Read about NILIF and Leerburg's "Foundation Work". The Michael Ellis videos are awesome, too.

Make sure he's off the furniture and anywhere else in the house he might be claiming, other than his space.

How is he around visitors to the house?


----------



## carmspack (Feb 2, 2011)

quote OP "I know having a stare down is challenging him, but until he submits and follows his commands of laying down and sitting up and handshake.. this continues."

seems like a vicious circle is being created , one of mutual apprehension. 
A trainer will be a good idea , not so much for the dog but for building a better relationship.
Staring him into submission and then having the dog do tricks , handshake? , is not going to get you the positive results you want.
Your stare down is confrontational . The dog wants relief from this social pressure and tells you so with the growl .
To stare down you are facing the dog .
What would happen if you went beside the dog and asked him to move with you? 
How does the dog act when you take him for a walk ?


----------



## lauren43 (Jun 14, 2014)

carmspack said:


> quote OP "I know having a stare down is challenging him, but until he submits and follows his commands of laying down and sitting up and handshake.. this continues."
> 
> seems like a vicious circle is being created , one of mutual apprehension.
> A trainer will be a good idea , not so much for the dog but for building a better relationship.
> ...


Yes! This exactly. You said it in a way I couldn't.

IMO this is not an issue of "dominance" and any over the top challenge on your end could result in a bite. 





Sent from Petguide.com Free App


----------



## shepherdmom (Dec 24, 2011)

Has anything changed? We had this problem with Dude. Only he was a lot younger. (7 months) He would growl at my husband and run away. I have been working with a trainer 2 x a week and taking him to classes. A thundershirt & neutering helped a lot. We think the death of our pack leader Buddy may have been the trigger. He no longer understood his place in the pack. Its calmed down a lot and we no longer have issues when I am home. He still will run and hide in his crate or under the bed when I'm not here.


----------



## Jax08 (Feb 13, 2009)

Instead of challenging him, work with a trainer! IMO, it's gone beyond the point of training a "watch me" command where you teach them, and reward them, for making eye contact. You need a trainer to fix this.


----------



## sehrgutcsg (Feb 7, 2014)

If that happened to me in my house, I would "bulldog" that animal into submission so fast, he or she would be running at full speed to their crate "hoping the door was not closed."   

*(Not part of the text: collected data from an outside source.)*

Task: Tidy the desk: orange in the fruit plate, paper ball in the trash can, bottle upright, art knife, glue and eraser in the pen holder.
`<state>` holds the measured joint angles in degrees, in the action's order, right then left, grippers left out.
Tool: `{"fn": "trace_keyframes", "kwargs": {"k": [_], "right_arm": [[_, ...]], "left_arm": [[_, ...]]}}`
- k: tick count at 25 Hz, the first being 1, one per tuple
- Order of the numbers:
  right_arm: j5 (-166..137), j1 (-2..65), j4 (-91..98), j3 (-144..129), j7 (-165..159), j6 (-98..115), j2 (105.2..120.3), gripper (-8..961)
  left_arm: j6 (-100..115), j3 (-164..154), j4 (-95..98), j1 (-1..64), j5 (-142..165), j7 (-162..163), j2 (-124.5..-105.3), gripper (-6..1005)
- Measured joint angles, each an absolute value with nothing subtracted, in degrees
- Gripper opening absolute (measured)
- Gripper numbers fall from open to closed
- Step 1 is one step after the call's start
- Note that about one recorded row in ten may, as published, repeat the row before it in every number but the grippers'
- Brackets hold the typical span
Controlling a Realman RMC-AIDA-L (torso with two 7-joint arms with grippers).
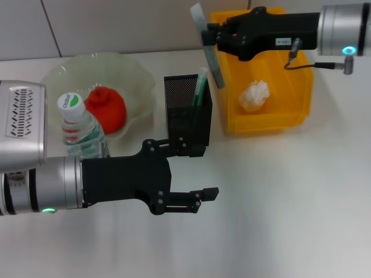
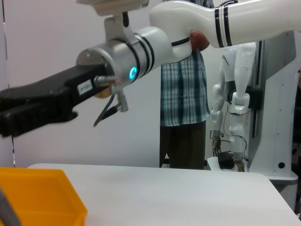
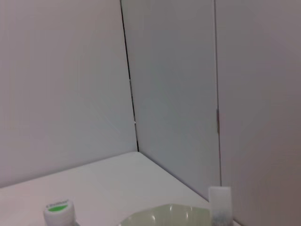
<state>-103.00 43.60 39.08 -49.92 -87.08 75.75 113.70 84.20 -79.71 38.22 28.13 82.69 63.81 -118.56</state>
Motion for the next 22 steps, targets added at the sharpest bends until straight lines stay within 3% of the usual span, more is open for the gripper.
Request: {"fn": "trace_keyframes", "kwargs": {"k": [6,12,22], "right_arm": [[-102.92,46.26,33.88,-49.55,-81.82,73.37,114.24,160],[-101.57,46.71,32.88,-49.28,-77.12,71.30,115.78,163],[-98.26,46.71,28.14,-49.21,-71.61,70.53,116.05,167]], "left_arm": [[84.20,-79.71,38.12,28.12,82.70,63.86,-118.64,786],[84.20,-79.71,38.12,28.13,82.65,64.04,-118.67,785],[84.20,-79.54,38.11,28.37,82.52,64.07,-118.65,785]]}}
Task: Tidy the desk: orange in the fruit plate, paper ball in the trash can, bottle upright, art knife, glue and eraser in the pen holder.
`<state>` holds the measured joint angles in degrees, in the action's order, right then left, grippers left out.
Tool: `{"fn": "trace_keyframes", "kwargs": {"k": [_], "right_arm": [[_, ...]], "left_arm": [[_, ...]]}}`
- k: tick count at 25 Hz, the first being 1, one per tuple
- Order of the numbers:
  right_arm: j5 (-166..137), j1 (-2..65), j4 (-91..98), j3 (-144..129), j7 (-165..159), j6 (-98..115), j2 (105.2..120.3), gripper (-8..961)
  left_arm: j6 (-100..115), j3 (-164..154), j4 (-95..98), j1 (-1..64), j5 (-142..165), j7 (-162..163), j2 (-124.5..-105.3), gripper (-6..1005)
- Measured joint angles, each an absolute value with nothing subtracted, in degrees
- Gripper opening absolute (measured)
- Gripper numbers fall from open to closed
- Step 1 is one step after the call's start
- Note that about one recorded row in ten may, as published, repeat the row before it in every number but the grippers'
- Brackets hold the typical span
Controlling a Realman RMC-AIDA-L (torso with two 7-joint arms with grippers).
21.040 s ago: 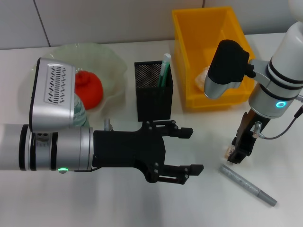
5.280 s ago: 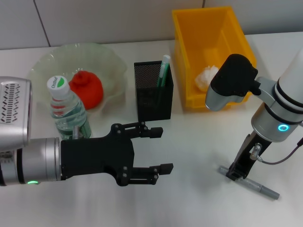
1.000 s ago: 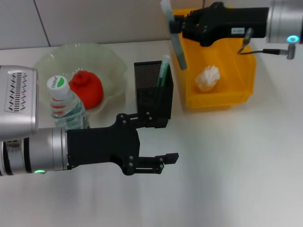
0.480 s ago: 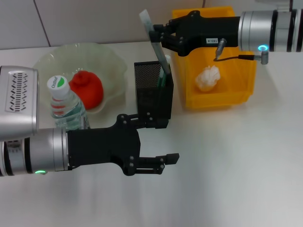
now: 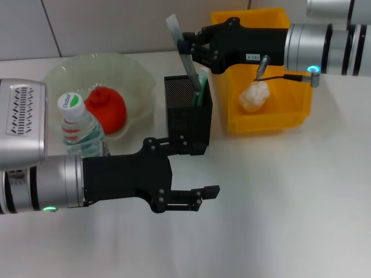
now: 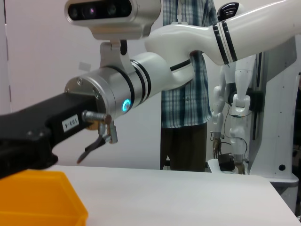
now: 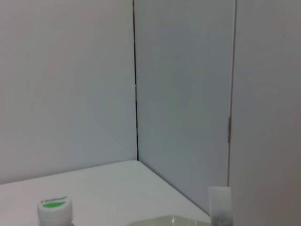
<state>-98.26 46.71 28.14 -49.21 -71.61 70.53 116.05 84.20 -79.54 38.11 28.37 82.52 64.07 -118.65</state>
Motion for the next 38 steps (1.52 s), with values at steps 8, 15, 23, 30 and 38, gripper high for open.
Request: {"fn": "trace_keyframes", "kwargs": {"k": [8,15,23,30,38], "right_arm": [[-98.09,46.93,27.58,-49.21,-70.23,69.39,116.92,170],[-97.19,46.94,26.44,-49.22,-68.58,68.12,117.44,173],[-96.94,47.11,25.90,-49.22,-68.50,66.87,117.51,177],[-96.64,46.84,25.79,-49.36,-68.72,64.99,118.04,180],[-96.95,46.84,25.79,-49.74,-70.64,64.45,118.05,183]], "left_arm": [[84.21,-79.54,38.06,28.39,82.52,64.08,-118.65,786],[84.24,-79.54,37.96,28.30,82.52,64.08,-118.65,786],[84.20,-79.53,37.86,28.33,82.53,64.08,-118.65,786],[84.20,-79.54,37.22,28.46,82.53,63.88,-118.63,785],[84.20,-79.54,37.16,28.48,82.53,63.82,-118.56,785]]}}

I am the leader and don't you forget it.

SGCSG


----------



## ken k (Apr 3, 2006)

sehrgutcsg said:


> If that happened to me in my house, I would "bulldog" that animal into submission so fast, he or she would be running at full speed to their crate "hoping the door was not closed."
> 
> I am the leader and don't you forget it.
> 
> SGCSG


yup


----------



## Ycortez12 (Jul 8, 2014)

I think a trainer is going to be my answer to these issues. Apache was actually growling at my husband and he got tired if it and did just give one smack and now Apache adores him, but is still growling at me. Apache was growling at me in the mornings, but we left the door to our bedroom open and for some reason that growling completely ended. It's the night time growling that needs to end. 

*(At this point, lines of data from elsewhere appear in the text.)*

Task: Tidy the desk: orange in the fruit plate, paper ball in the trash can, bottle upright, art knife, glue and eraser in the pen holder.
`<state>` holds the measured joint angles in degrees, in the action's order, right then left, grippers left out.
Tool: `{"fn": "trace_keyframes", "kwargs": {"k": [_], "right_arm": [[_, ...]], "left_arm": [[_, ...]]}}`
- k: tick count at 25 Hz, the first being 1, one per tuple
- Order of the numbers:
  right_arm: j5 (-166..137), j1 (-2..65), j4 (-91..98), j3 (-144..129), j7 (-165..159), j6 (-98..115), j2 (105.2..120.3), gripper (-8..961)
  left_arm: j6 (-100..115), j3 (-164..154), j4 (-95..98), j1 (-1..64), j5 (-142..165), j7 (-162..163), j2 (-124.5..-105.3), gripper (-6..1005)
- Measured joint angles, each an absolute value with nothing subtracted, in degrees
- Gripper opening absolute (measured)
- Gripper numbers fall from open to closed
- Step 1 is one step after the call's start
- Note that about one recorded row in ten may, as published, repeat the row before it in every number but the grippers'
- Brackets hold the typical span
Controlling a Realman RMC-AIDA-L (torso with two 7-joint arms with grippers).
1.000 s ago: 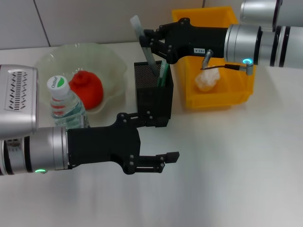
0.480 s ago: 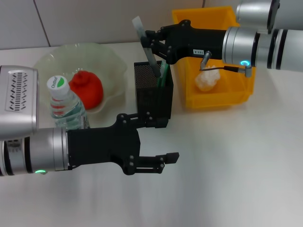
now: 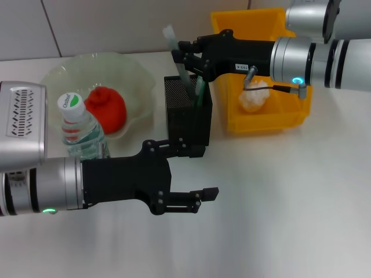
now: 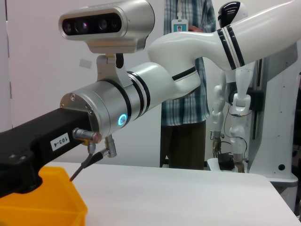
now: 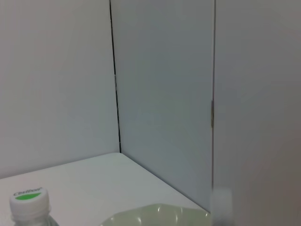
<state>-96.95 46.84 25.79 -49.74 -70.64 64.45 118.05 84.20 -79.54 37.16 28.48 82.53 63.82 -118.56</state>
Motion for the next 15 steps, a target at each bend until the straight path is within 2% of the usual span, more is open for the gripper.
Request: {"fn": "trace_keyframes", "kwargs": {"k": [7,12,15], "right_arm": [[-96.85,46.66,26.08,-49.75,-71.15,63.98,118.03,186],[-96.76,45.62,28.01,-49.75,-70.82,65.75,118.04,375],[-96.75,43.38,32.13,-49.79,-70.81,68.81,118.26,444]], "left_arm": [[84.20,-79.54,37.18,28.48,82.53,63.81,-118.56,785],[84.20,-79.17,37.18,28.48,82.53,63.80,-118.50,785],[84.20,-78.58,37.18,28.39,82.58,63.80,-118.35,785]]}}
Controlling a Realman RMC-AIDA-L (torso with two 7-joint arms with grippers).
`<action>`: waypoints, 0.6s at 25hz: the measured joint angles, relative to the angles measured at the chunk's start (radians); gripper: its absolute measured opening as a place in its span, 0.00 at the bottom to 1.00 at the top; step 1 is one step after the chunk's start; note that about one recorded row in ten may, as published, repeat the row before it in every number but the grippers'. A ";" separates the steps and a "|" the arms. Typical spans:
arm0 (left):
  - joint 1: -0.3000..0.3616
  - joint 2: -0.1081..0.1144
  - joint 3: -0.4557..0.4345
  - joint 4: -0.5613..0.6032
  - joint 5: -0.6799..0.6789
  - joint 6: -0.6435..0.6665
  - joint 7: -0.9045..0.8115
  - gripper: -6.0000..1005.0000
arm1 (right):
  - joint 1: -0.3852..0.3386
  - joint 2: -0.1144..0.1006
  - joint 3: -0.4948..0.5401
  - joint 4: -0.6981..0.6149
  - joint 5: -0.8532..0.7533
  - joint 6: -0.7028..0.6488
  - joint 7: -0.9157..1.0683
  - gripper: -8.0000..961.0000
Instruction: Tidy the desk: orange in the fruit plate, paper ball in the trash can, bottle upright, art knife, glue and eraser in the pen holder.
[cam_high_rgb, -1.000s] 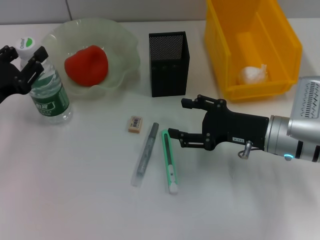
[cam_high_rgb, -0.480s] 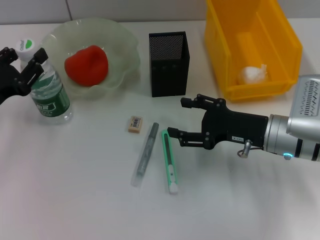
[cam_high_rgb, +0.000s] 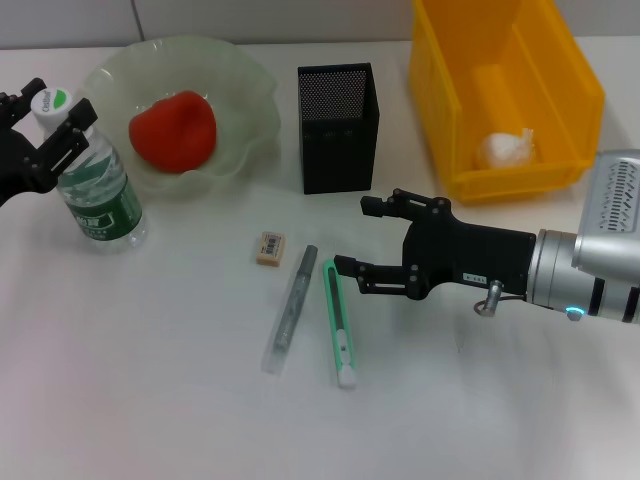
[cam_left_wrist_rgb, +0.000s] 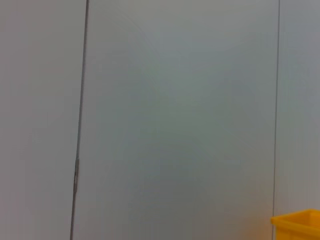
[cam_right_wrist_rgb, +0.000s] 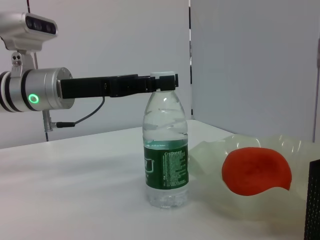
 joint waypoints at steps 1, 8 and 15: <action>0.000 0.000 0.000 0.001 0.000 0.007 0.000 0.60 | 0.000 0.000 0.000 0.000 0.000 0.000 0.000 0.86; -0.002 0.003 -0.018 0.004 -0.004 0.083 -0.032 0.68 | -0.001 0.001 0.000 0.000 0.001 0.000 0.000 0.86; -0.005 0.021 -0.088 0.037 -0.060 0.311 -0.193 0.81 | -0.002 0.001 0.008 -0.004 0.006 -0.002 0.026 0.86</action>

In general only family members come into the apartment (1 bedroom) since it takes forever for him to get use to others in the apartment. At my parents house we have other people there, and he tried to jump on one of my cousins who is 14 years old but very tall when he got too close to Apache instead of just ignoring him like I said to do.


----------



## Rocket (May 3, 2014)

Ycortez12 said:


> Apache was actually growling at my husband and he got tired if it and did just give one smack and now Apache adores him, but is still growling at me.

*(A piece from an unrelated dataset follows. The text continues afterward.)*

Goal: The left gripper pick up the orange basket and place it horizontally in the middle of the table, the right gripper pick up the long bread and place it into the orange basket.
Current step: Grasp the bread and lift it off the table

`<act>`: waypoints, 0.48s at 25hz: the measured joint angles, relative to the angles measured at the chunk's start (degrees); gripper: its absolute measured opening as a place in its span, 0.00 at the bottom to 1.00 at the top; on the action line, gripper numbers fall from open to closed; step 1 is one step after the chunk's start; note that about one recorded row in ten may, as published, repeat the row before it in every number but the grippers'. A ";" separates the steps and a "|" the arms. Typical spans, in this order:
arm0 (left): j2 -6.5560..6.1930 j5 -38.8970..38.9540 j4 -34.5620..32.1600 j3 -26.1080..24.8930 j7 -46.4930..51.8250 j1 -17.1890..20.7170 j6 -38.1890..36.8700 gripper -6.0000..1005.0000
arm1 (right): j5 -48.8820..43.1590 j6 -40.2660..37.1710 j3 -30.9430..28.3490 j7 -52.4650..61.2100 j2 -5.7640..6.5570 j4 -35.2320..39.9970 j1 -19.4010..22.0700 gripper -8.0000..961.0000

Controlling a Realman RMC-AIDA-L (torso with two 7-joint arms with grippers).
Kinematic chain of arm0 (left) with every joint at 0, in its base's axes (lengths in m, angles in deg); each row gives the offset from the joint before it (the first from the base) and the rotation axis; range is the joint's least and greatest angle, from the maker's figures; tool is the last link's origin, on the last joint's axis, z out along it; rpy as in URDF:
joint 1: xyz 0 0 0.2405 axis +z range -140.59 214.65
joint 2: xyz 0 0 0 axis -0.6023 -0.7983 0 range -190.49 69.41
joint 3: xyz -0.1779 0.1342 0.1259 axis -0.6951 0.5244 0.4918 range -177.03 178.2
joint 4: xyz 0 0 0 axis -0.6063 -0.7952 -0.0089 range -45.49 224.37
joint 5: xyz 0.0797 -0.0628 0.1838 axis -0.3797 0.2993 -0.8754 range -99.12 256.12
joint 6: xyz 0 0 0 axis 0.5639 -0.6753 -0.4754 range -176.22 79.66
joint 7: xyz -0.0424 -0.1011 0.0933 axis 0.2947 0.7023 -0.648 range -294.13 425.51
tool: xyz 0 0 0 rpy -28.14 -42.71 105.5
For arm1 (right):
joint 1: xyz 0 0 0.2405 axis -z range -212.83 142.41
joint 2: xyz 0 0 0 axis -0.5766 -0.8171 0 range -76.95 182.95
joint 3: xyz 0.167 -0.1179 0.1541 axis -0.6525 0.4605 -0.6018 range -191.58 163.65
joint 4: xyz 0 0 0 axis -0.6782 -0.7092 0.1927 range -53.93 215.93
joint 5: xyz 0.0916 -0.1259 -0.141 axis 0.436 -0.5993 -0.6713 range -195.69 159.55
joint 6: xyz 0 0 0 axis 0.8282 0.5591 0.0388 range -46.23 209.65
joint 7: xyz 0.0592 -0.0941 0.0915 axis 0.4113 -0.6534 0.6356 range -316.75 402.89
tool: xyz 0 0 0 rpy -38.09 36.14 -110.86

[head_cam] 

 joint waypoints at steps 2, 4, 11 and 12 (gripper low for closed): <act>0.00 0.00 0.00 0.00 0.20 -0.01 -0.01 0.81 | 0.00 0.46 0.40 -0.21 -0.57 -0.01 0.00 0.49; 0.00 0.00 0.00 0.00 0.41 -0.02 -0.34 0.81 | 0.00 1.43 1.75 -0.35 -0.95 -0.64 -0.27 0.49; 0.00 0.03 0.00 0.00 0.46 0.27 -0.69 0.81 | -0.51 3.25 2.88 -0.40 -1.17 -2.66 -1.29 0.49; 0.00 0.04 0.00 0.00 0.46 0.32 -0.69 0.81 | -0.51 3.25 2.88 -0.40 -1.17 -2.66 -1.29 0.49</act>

That sounds like he's trying to let you know that he's above you in the pack.


----------



## Rocket (May 3, 2014)

sehrgutcsg said:


> I am the leader and don't you forget it.
> 
> SGCSG





ken k said:


> yup


Agreed. I'm the alpha and there is no questioning that.

When I got my big dog (100+lbs) the lady I got him from warned me that he was stubborn and doesn't listen, just does what he wants (well mannered, but not obedient). She said he listens to her husband but not her, then she said he needs a strong and powerful authoritative owner. I laughed because I knew that I was alpha. By the time we got home (2 hour drive) he understood that I was alpha and that was never to be questioned. I've never laid a hand on him in violence or anger.


----------



## Ycortez12 (Jul 8, 2014)

How did you do it??!!! I'm a 110lbs with a 90 lb dog. Outside walking, I can get him under control on the slight occasion someone surprises us on a walk.


----------



## robk (Jun 16, 2011)

Take this for what its worth. It might not be worth anything. I am not a professional trainer, just an animal owner. I have dogs, horses, parrots, chickens and occasionally other types of animals and it has never let me down. I practice soft eyes. Direct hard staring alarms most animals. When ever I am in the presence of an animal, I act completely at ease and unconcerned with what is happening. The animals all stay very relaxed around me. I had to learn this with my horses. I have a particularly hard headed horse who would challenge me until I learned not to be threatening. This is something that I now practice with all my animals and they are all very relaxed around me.


----------



## misslesleedavis1 (Dec 5, 2013)

You may just be unintentionally looking into his right eye, Robk touched on it a little bit. On top of finding a trainer, pay attention to what you are doing with your eyes. Too challenge someone is to stare directly into the right eye, people do this all the time they dont even notice it. My dogs look at me with love? no, they are staring into my left eye, which is the submissive excepting "i love you" eye  
Read up on it,


----------



## lauren43 (Jun 14, 2014)

I'm sorry but I seriously can not believe how many people buy into "pack mentality" and dominance theory. It's all been disproven time and time again. Dogs are not dumb, they do not think you are another dog. They have so many facets of communication we could never hope to mimic.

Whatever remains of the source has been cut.